Thought I'd given this simple program a go and review it for those 
curious as to how well it works. Two tests were carried out, the first 
I only used the following texts. The second repeated the first with 
additional training texts. The texts are from the project gutenburg 
(except openbsd35.readme.txt which for some reason was in the same 
directory).

$ ls *.txt
8ldvc10.txt             openbsd35.readme.txt
grimm10.txt             sunzu10.txt

$ cat *.txt |ruby textanalyze.rb c
reading...
Indexed 49916 words in 1.001535 seconds, 49839.4963730673 words per 
second
Indexed 117545 words in 2.005191 seconds, 58620.3508792928 words per 
second
Indexed 184142 words in 3.013597 seconds, 61103.7242205909 words per 
second
Indexed 245471 words in 4.035581 seconds, 60826.6814617276 words per 
second
Indexed 300307 words in 5.045199 seconds, 59523.3210820822 words per 
second
Indexed 351646 words in 6.052536 seconds, 58098.9522408458 words per 
second
Indexed 414601 words in 7.055078 seconds, 58766.3240576504 words per 
second
Indexed 416108 words in 8.056517 seconds, 51648.6218548288 words per 
second
storing into wordcount.dat...
Indexed 416108 words in 8.159865 seconds, 50994.4711095098 words per 
second

I then fed it an text version of my marketing essay which should have 
very little if anything in common with the training texts.
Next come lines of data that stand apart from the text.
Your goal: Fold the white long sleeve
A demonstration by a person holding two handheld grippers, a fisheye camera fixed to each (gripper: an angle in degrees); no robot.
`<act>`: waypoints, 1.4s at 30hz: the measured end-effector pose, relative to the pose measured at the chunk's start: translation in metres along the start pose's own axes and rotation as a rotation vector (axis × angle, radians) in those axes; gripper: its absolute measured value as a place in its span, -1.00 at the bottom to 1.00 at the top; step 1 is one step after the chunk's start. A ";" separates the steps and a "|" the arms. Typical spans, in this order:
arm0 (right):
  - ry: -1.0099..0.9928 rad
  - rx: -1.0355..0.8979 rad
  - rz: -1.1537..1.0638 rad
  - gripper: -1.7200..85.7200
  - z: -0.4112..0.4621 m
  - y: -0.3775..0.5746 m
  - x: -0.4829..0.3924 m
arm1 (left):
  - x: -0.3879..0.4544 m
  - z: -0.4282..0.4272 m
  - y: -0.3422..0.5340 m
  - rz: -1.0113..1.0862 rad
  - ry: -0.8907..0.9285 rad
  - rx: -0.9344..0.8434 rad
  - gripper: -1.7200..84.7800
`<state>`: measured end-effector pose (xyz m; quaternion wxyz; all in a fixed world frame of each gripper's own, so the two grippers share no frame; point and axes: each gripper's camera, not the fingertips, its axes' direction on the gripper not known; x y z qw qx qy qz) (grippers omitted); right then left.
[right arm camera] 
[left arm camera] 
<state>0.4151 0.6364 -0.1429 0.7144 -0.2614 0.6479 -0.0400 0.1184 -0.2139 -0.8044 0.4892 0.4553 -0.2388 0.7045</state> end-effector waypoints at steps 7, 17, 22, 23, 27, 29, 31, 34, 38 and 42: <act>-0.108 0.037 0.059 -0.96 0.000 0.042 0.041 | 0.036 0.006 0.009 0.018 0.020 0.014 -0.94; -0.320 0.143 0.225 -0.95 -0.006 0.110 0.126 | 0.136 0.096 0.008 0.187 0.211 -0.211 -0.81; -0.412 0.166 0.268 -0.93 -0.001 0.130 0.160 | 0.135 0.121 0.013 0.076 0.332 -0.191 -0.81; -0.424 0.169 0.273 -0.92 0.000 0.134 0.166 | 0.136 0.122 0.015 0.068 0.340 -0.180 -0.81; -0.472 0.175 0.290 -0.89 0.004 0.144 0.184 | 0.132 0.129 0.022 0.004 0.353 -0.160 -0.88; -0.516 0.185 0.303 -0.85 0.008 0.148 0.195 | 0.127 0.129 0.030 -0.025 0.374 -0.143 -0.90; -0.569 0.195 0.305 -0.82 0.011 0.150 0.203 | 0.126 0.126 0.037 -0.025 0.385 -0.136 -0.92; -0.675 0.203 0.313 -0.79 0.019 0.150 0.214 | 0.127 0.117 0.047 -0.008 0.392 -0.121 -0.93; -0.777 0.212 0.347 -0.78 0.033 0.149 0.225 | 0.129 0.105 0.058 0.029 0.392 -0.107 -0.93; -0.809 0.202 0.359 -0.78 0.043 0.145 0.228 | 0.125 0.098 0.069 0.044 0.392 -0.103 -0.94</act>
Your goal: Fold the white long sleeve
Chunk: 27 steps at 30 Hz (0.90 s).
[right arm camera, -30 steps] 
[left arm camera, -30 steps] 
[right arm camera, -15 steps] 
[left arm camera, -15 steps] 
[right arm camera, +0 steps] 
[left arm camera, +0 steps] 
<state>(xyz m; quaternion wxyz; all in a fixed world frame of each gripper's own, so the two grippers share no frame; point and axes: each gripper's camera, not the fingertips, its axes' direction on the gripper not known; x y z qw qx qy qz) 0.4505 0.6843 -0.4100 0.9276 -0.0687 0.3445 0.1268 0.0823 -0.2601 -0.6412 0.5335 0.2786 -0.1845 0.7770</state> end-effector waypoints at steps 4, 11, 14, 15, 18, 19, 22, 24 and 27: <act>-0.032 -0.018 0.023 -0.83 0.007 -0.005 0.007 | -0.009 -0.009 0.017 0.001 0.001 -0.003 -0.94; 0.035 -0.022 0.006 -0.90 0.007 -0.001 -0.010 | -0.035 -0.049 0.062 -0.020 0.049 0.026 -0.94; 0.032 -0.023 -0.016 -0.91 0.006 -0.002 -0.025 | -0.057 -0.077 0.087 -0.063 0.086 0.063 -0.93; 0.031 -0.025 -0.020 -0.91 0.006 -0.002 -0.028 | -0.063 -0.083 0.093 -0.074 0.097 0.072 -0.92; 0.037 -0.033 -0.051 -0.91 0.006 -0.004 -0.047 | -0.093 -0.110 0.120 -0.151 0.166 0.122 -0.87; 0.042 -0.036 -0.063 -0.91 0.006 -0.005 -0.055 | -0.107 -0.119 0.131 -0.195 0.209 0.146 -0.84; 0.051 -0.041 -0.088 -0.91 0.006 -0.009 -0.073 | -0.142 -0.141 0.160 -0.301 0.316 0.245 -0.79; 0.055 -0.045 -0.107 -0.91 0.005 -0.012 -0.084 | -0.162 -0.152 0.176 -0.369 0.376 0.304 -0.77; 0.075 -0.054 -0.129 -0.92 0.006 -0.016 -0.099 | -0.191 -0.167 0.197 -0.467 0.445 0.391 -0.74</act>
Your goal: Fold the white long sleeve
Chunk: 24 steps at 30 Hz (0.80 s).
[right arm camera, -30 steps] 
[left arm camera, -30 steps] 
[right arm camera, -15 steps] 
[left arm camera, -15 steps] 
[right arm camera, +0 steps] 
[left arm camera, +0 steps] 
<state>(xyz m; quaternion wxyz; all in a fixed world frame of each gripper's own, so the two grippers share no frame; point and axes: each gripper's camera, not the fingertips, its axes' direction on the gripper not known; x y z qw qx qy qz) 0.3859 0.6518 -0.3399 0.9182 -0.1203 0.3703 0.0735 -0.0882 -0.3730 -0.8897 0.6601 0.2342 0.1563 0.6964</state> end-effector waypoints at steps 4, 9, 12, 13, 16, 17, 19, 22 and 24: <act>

$ cat ../assignment1.txt|ruby textanalyze.rb a
loading wordcount.dat...
reading...
analyzing...
most characteristic words:
marketing, customers, customer, purchase, interaction

I then added more texts

$ ls *.txt
8ldvc10.txt             openbsd35.readme.txt    tprnc11.txt
dracu13.txt             repub11.txt             warw12.txt
grimm10.txt             sunzu10.txt

and reran the above creation and analyze steps. to get

most characteristic words:
marketing, customers, customer, 4ps, interaction

So, not bad for such a simple algorithm. As I would have picked the 
keywords as relationship, marketing, 4Ps,
  and customer retention. I'm surprised coffee didn't show up as I kept 
using it in examples. It don't do too badly in this simple test 
especially considering that the training test was chosen at random and 
not related to the text analyzed. A dictionary of plurals or some other 
means of dealing with plurals would be my only suggestion.

NB:

Jeff.

On 22/09/2004, at 7:54 AM, martinus wrote:

> I have created a little text analyzation tool, that tries to extract
>  words that are important in a given text. I have implemented one of my
>  strange ideas, and to my own surprise, it works. I have no idea if any
>  similar tool exists, so I do not know where to post this. It is 
> written
>  in Ruby, so I just post it here :-)
>
> To use this tool, you first have to index a large amount of text files.
>  It generates an index, which is later used when analyzing text.
>
> For example, I have indexed several fairy tales, and used this index to
>  extract important words. Here are some results:
>
> Little Red Riding Hood.txt: hood, grandma, riding, hunter, red
>  Little Mermaid.txt: sirenetta, mermaid, sea, waves, sisters
>  Alladin.txt: aladdin, lamp, genie, sultan, wizard
>
> The algorithm works with HTML files and probably any other format that
>  contains text, Here is an example of analyzation results when HTML
>  files are indexed:
>
> SSL-RedHat-HOWTO.htm: certificate, ssl, private, key, openssl
>  META-FAQ.html: newsgroup, comp, sunsite, questions, announce
>  TeTeX-HOWTO.html: tetex, tex, ctan, latex, archive
>
> And now my question: Does anyone know where to find such tools or
>  algorithms?
>
> You can get it from here, it's public domain:
> http://martinus.geekisp.com/rublog.cgi/Projects/TextAnalyzer
>
> martinus
>
>